Organisasi masyarakat (ormas) DPC FPI Demak menolak untuk turut serta melakukan aksi unjuk rasa ke Jakarta pada 2 Desember mendatang.
Mereka lebih memilih menyerahkan penanganan kasus penistaan agama yang diduga dilakukan gubernur nonaktif DKI Jakarta, Basuki Tjahaya Purnama atau Ahok agar diproses sebagaimana mestinya.”Sudah disepakati bersama oleh ratusan anggota FPI Demak agar kasus Ahok diselesaikan secara hukum. Biarkan polisi yang bekerja,” ujarnya usai apel konsolidasi pasukan secara serentak di Alun-alun, Senin (28/11).

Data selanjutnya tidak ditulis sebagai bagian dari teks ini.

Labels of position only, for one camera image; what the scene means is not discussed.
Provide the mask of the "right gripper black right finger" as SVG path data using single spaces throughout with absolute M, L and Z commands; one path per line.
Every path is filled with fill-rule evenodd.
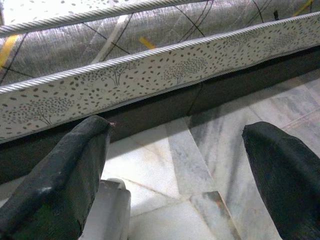
M 260 197 L 283 240 L 320 238 L 320 159 L 299 138 L 268 122 L 242 139 Z

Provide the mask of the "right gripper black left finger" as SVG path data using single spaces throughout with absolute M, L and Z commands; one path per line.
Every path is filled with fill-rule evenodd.
M 76 240 L 96 197 L 111 124 L 93 115 L 67 133 L 0 209 L 3 240 Z

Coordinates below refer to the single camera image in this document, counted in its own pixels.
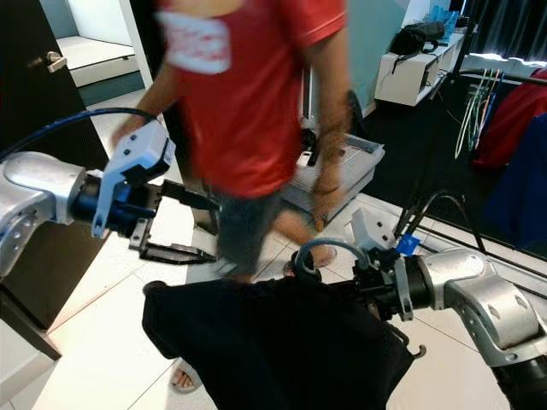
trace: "black cloth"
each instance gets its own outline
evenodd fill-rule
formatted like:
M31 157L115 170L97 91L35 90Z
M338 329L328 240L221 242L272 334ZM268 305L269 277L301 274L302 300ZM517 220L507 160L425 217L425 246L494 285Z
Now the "black cloth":
M414 358L388 325L311 277L146 292L143 327L220 410L385 409Z
M545 0L473 0L479 2L479 31L474 53L504 58L547 60L547 2Z

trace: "blue clip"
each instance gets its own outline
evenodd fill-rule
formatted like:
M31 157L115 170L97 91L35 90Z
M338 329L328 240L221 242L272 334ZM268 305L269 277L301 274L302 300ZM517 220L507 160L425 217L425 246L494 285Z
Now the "blue clip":
M414 254L414 251L418 248L419 244L420 239L413 237L409 233L405 233L401 238L401 242L399 242L396 251L399 254L411 256Z

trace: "black bag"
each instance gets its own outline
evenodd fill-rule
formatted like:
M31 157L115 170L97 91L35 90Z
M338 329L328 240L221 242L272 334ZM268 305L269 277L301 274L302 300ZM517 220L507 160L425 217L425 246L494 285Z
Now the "black bag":
M397 33L391 44L390 52L399 55L393 66L393 73L399 62L404 62L420 53L433 53L438 47L438 41L444 37L444 24L441 21L433 23L412 24ZM432 43L432 49L426 49L426 43Z

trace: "black floor mat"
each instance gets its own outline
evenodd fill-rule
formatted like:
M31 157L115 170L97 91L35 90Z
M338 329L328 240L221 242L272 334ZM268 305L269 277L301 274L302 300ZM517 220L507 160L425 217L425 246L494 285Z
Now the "black floor mat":
M414 108L381 102L366 118L366 125L368 137L385 144L385 157L377 166L373 181L363 192L404 207L408 205L425 167L425 182L419 189L421 197L438 190L463 194L469 217L477 222L481 234L511 247L504 235L482 218L482 209L503 175L503 169L476 169L470 164L469 154L464 152L458 160L454 159L460 124L450 115L461 120L468 88L473 82L474 79L458 79L454 84L447 82L434 102L425 100ZM494 108L514 88L515 85L503 84ZM431 148L432 159L429 161ZM428 216L468 230L461 215L449 202L432 206ZM538 244L526 251L547 260L547 244Z

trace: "blue garment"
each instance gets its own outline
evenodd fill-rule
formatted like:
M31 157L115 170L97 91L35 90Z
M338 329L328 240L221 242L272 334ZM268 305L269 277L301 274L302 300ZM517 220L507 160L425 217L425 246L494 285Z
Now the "blue garment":
M547 242L547 114L530 123L483 215L517 248Z
M433 23L435 21L441 21L444 23L444 37L439 40L441 44L447 44L450 42L450 36L456 29L456 22L458 20L457 11L447 11L440 6L433 7L431 13L427 16L426 22Z

Apel konsolidasi pasukan ini digelar dalam rangka pengamanan menjelang demonstrasi besar-besaran yang akan digelar di Monas, Jakarta pada 2 Desember mendatang. Kegiatan tersebut diikuti bupati beserta Forkompimda, banser, linmas dan tokoh masyarakat. Kapolres AKBP Heru Sutopo menyampaikan, pada kesempatan itu turut diserahkan maklumat berisi ikrar damai atas instruksi dari polda. Bahwa Kapolda Irjen Condro Kirono mengeluarkan maklumat tersebut sebagai proteksi bagi warga Jateng.”Maklumat ini berisi larangan sejumlah aturan dan ketentuan terkait dengan penyampaian pendapat di muka umum. Salah satunya berisi larangan untuk berbuat makar,’ jelas Kapolres.

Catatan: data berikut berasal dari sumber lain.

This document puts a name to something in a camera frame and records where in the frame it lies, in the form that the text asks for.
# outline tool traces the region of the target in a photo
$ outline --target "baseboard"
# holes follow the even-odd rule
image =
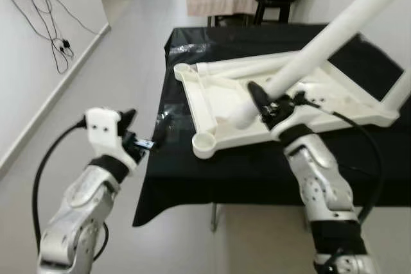
[[[12,144],[10,149],[6,152],[6,154],[0,160],[0,180],[4,177],[4,175],[9,170],[10,166],[14,163],[15,159],[19,156],[19,153],[23,149],[23,147],[27,144],[36,130],[39,128],[43,120],[49,114],[49,112],[53,109],[53,106],[57,103],[57,101],[61,98],[64,91],[72,82],[73,78],[77,75],[79,70],[82,68],[83,64],[86,60],[91,56],[92,52],[96,49],[97,45],[101,42],[102,38],[105,36],[107,32],[110,31],[110,25],[107,23],[99,32],[87,49],[83,52],[81,57],[74,63],[71,70],[64,76],[62,81],[57,85],[56,89],[51,93],[49,98],[44,102],[41,106],[39,111],[35,114],[35,116],[31,119],[28,125],[24,128],[20,136],[16,139],[16,141]]]

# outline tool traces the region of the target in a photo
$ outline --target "white tray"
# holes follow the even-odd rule
[[[277,54],[290,56],[291,53]],[[275,70],[242,78],[224,78],[218,74],[197,73],[195,65],[177,64],[175,78],[182,82],[197,133],[193,137],[194,154],[210,158],[216,150],[272,140],[267,128],[256,119],[244,130],[238,130],[227,121],[232,110],[244,101],[249,93],[247,84],[253,80],[264,85],[275,78]],[[385,110],[381,103],[364,91],[329,62],[294,85],[287,94],[305,90],[306,97],[325,109],[336,110],[360,125],[390,126],[399,116],[397,111]],[[312,108],[318,115],[310,128],[315,132],[338,130],[348,124],[334,116]]]

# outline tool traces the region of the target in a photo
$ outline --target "black stool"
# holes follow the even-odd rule
[[[263,16],[265,8],[279,8],[280,15],[278,22],[288,23],[288,18],[290,17],[291,4],[295,0],[256,0],[258,2],[258,7],[256,14],[254,16],[254,25],[261,25],[263,22]]]

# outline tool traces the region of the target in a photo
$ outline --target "white plastic frame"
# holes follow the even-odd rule
[[[260,85],[266,85],[280,70],[276,64],[286,62],[286,60],[290,61],[297,53],[298,51],[274,54],[270,55],[270,58],[260,56],[251,59],[224,60],[221,63],[213,62],[208,64],[208,71],[205,74],[204,71],[198,69],[199,64],[177,64],[174,67],[175,78],[184,86],[197,131],[192,143],[193,152],[198,158],[210,158],[216,150],[273,139],[272,134],[257,118],[243,130],[233,127],[227,118],[235,111],[239,102],[249,98],[247,91],[249,81],[253,80]],[[256,68],[256,74],[250,66],[252,62],[254,62],[252,67]],[[247,71],[248,74],[226,78],[222,74],[222,64],[227,65],[228,68],[235,64],[237,71],[242,73]],[[292,86],[287,93],[292,96],[298,90],[305,90],[308,99],[316,100],[325,109],[339,111],[358,124],[389,126],[399,115],[397,110],[385,108],[384,104],[381,104],[329,62],[316,68],[310,75]],[[347,127],[347,124],[339,118],[324,114],[314,108],[305,108],[304,114],[306,119],[312,119],[309,126],[315,132]]]

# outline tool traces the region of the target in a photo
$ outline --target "black tablecloth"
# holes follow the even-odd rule
[[[175,120],[167,143],[152,153],[133,226],[149,222],[163,210],[194,203],[256,203],[302,205],[298,184],[282,148],[276,142],[217,151],[209,160],[194,156],[195,133],[182,84],[173,66],[244,56],[293,51],[305,46],[324,25],[275,25],[258,28],[177,28],[166,46],[167,70],[159,113],[173,111]],[[384,97],[401,69],[379,49],[355,36],[330,61],[375,98]],[[410,205],[410,102],[390,128],[368,126],[381,147],[387,181],[378,205]],[[339,162],[374,172],[369,145],[355,129],[321,134]],[[375,177],[341,169],[362,205],[375,186]]]

Sedikitnya, ada empat poin yang tertulis dalam maklumat tersebut. Pertama, para peserta diminta mematuhi ketentuan sebagaimana diatur dalam UU RI Nomor 9 Tahun 1998 tentang kemerdekaan penyampaian pendapat di muka umum. Khususnya tentang kewajiban, larangan, dan sanksi bagi pelaku atau peserta. Kedua, penyampaian pendapat di muka umum dilarang membawa senjata tajam, senjata pemukul, atau benda-benda yang membahayakan.

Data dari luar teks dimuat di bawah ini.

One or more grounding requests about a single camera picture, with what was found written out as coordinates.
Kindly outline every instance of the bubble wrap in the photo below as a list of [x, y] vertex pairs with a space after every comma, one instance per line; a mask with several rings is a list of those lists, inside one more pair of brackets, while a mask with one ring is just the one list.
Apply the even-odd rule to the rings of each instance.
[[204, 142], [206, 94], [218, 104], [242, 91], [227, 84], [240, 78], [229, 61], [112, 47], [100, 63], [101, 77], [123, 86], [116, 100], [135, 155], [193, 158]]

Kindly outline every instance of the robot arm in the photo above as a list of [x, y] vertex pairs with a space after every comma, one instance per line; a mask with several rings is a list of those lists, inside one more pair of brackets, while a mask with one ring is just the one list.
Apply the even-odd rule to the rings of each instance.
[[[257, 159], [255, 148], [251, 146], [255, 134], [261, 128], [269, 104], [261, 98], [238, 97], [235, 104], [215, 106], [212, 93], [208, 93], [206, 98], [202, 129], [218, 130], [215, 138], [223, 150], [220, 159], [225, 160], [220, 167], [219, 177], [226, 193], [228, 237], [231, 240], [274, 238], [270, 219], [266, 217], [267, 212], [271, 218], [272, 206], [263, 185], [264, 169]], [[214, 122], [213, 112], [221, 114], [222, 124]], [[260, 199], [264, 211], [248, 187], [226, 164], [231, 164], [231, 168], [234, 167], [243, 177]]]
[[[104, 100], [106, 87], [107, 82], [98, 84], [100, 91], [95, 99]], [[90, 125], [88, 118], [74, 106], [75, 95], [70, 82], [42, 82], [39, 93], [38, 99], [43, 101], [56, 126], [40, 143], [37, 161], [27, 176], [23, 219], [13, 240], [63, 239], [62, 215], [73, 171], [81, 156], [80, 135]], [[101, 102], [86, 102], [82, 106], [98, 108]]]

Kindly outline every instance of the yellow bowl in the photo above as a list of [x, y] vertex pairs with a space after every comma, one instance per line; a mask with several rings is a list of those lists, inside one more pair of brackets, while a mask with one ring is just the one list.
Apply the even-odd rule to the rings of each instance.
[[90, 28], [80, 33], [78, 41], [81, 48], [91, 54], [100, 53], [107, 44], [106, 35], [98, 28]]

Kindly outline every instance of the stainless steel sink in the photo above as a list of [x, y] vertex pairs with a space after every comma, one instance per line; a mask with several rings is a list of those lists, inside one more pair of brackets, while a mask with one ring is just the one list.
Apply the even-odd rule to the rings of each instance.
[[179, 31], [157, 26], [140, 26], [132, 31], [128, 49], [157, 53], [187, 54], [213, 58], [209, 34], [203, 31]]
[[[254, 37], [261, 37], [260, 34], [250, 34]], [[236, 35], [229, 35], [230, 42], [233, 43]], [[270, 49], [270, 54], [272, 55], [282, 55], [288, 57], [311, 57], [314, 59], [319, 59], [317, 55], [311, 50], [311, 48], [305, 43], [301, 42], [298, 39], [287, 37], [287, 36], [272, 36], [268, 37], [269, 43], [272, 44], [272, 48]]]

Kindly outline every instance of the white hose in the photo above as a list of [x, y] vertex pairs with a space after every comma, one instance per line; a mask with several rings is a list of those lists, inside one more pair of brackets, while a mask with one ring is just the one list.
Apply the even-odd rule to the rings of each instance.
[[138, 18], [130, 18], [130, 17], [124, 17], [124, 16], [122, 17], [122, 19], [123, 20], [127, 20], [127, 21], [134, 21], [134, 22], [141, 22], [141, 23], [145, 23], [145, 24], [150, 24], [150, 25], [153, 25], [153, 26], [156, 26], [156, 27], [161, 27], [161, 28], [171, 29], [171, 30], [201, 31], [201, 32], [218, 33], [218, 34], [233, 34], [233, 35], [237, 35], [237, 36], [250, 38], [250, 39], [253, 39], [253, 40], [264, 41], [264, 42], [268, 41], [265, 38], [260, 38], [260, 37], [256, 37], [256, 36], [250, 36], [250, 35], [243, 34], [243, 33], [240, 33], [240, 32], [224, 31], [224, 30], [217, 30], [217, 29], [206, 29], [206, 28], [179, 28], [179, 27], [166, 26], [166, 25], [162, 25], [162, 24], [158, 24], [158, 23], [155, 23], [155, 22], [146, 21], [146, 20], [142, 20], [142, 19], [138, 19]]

Selain itu, Polda harus diberi tahu tentang rencana warga Jateng yang akan turut serta kegiatan tersebut. Ketiga, dilarang mengganggu ketertiban umum, merusak fasilitas umum, dan melakukan perbuatan yang mengakibatkan gangguan fungsi jalan arus lalu lintas, dan melakukan provokasi yang bersifat anarkistis atau mengarah kepada SARA. Keempat, dilarang melakukan kejahatan terhadap keamanan negara berupa makar terhadap presiden dan atau wakil presiden, dan makar hendak memisahkan dari NKRI, serta makar dengan menggulingkan pemerintah Indonesia.
Terhadap perbuatan tersebut, pelaku dapat dihukum mati, penjara seumur hidup, atau penjara paling lama 20 tahun.”Tidak menutup kemungkinan aksi unjuk rasa nanti akan mengganggu ketertiban umum, melanggar hukum, dan menyebabkan kemacetan. Apabila hal tersebut terjadi, maka perlu adanya upaya pembubaran terhadap aksi unjuk rasa,” tukasnya.